• [Task]: Every line in the data below that has the word "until" should be returned.

• [Recorded data]:
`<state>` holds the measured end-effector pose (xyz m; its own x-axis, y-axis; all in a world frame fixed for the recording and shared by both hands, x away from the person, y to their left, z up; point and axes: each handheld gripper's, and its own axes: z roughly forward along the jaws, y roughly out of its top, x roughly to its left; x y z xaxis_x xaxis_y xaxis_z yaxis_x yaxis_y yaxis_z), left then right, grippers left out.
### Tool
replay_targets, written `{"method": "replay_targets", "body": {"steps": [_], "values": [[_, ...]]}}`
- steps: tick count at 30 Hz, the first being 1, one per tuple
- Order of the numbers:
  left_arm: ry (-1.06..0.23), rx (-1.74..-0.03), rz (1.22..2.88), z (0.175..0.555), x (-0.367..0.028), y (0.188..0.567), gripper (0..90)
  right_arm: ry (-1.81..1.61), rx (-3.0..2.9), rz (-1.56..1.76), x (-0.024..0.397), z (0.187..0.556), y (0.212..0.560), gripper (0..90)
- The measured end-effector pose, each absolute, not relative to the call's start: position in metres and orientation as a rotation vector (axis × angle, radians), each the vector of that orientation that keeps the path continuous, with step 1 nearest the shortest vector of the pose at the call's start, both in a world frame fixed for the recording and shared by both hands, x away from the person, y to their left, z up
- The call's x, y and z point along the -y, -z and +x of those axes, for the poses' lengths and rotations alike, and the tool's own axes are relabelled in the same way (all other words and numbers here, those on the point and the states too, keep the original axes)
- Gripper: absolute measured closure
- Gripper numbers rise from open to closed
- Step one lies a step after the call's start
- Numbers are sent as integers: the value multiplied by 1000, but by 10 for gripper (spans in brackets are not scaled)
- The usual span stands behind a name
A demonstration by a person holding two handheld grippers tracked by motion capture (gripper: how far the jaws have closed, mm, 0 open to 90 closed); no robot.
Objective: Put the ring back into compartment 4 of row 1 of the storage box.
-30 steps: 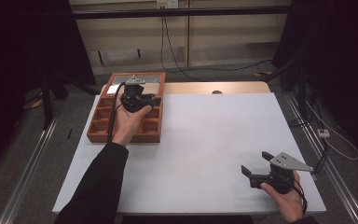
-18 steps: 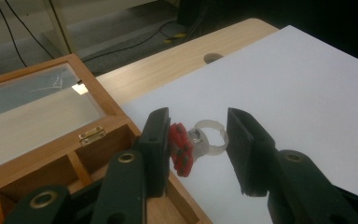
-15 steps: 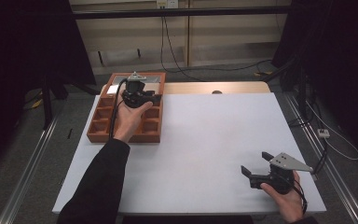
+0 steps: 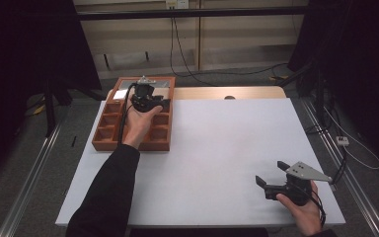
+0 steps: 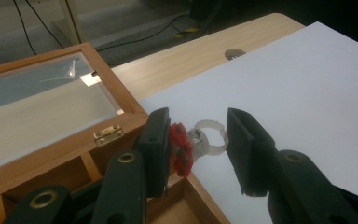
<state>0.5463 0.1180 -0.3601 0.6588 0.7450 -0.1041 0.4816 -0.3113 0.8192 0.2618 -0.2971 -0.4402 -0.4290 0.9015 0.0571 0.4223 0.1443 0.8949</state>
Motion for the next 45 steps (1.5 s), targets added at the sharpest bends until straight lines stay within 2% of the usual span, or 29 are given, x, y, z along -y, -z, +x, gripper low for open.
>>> {"method": "replay_targets", "body": {"steps": [19,39,45], "values": [[-418,-980,1980,564,-125,364,609,-1237,-1924,1255,297,262,440,50],[-358,-1030,2019,578,-126,391,607,-1231,-1923,1260,298,261,440,50],[-377,-1022,2047,579,-118,397,606,-1230,-1923,1264,298,261,441,50]]}}
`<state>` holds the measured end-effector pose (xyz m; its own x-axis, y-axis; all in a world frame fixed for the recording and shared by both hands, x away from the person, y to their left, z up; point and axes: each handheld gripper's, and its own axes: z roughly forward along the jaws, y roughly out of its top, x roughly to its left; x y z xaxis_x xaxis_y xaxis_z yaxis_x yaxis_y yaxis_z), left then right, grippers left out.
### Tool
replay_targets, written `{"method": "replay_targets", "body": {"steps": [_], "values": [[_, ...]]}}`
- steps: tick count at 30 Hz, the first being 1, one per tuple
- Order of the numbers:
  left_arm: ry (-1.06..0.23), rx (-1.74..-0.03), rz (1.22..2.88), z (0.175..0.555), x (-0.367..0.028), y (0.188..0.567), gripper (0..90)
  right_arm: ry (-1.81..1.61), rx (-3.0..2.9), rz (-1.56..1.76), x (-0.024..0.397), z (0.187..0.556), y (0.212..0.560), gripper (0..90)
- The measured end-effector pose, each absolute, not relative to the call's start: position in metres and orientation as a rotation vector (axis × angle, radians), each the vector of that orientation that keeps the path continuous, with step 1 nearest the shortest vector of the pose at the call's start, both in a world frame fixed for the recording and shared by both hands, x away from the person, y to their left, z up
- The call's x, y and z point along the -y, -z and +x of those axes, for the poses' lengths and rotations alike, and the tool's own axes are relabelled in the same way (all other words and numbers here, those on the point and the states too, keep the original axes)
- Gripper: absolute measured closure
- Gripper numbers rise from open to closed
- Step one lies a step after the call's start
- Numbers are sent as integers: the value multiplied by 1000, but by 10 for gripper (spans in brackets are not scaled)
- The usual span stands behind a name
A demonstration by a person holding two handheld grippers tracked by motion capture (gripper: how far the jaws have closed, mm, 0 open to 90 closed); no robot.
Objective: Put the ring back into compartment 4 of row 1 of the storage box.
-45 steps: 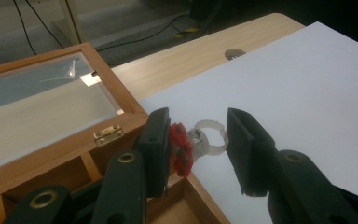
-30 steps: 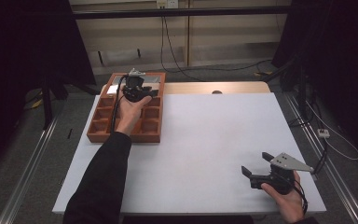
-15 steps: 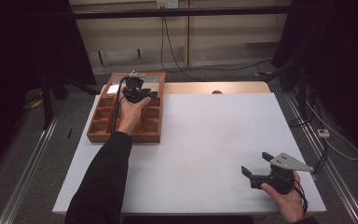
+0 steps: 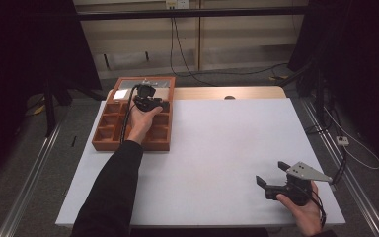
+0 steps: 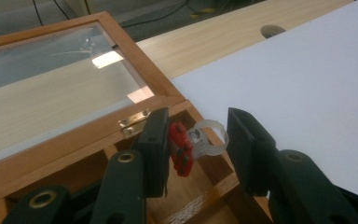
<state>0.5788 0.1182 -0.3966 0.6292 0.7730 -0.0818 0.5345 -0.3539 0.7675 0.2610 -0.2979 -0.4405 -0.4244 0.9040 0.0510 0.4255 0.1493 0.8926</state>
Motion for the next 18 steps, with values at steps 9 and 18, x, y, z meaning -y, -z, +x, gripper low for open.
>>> {"method": "replay_targets", "body": {"steps": [9,18], "values": [[-398,-1055,2052,581,-120,400,604,-1231,-1924,1269,298,261,441,50],[-400,-1069,2069,583,-119,410,603,-1230,-1925,1270,298,261,441,50]]}}
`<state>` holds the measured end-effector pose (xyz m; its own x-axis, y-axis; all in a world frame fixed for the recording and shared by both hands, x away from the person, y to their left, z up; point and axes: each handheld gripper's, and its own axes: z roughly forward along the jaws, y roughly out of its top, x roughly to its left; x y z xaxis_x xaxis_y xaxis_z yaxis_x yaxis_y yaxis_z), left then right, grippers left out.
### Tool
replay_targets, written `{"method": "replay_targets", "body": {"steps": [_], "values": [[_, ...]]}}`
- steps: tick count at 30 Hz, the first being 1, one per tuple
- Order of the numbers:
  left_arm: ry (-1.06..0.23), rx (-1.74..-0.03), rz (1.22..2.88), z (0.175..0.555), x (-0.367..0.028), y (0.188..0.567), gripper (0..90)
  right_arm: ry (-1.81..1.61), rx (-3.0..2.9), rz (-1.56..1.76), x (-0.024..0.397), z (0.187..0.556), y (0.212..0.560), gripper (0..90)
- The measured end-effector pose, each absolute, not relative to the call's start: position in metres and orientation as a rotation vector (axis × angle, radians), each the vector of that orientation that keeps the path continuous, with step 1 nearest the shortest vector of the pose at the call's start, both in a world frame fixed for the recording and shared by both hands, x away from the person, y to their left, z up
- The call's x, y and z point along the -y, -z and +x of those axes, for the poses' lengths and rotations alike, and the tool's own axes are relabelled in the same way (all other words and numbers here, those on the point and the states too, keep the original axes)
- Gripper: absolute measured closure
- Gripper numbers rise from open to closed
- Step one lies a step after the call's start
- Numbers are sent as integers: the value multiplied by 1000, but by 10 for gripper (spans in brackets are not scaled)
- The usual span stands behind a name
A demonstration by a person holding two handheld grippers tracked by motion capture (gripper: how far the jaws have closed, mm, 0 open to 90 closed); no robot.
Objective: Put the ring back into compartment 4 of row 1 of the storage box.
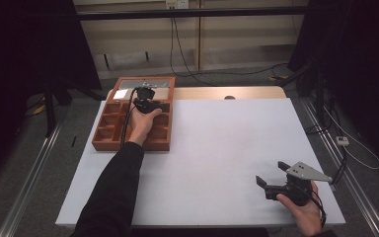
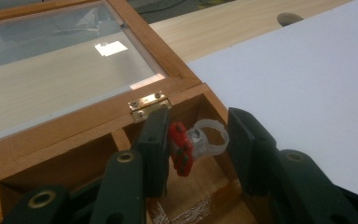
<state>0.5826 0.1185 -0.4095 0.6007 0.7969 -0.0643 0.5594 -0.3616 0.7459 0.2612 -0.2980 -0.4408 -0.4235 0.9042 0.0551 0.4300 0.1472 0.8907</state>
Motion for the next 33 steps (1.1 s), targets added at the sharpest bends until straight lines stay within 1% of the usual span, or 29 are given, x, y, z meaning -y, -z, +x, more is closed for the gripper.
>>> {"method": "replay_targets", "body": {"steps": [4,10,13,15,18,25,29,31,33], "values": [[-398,-1076,2080,582,-115,410,599,-1232,-1925,1265,298,261,441,50],[-395,-1104,2055,583,-119,410,588,-1233,-1923,1267,298,260,441,50],[-387,-1105,2040,583,-121,409,566,-1231,-1925,1264,298,260,441,50],[-391,-1106,2037,582,-122,408,525,-1231,-1926,1265,298,260,441,50],[-388,-1093,2041,581,-120,405,521,-1230,-1925,1264,298,260,441,50],[-373,-1083,2027,578,-120,403,425,-1230,-1922,1273,300,261,442,50],[-367,-1108,2008,577,-122,401,324,-1233,-1921,1274,301,260,442,50],[-348,-1127,1979,577,-123,399,251,-1236,-1916,1279,301,260,442,50],[-351,-1121,1978,575,-125,396,203,-1233,-1921,1270,300,260,442,50]]}}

• [Response]:
Motion for the next 45 steps (1.5 s), targets added at the sharpest bends until straight lines stay within 2% of the usual span, or 29 are given, x, y, z along -y, -z, +x, gripper low for open.
Motion for the next 33 steps (1.1 s), targets added at the sharpest bends until straight lines stay within 1% of the usual span, or 29 are given, x, y, z meaning -y, -z, +x, more is closed for the gripper.

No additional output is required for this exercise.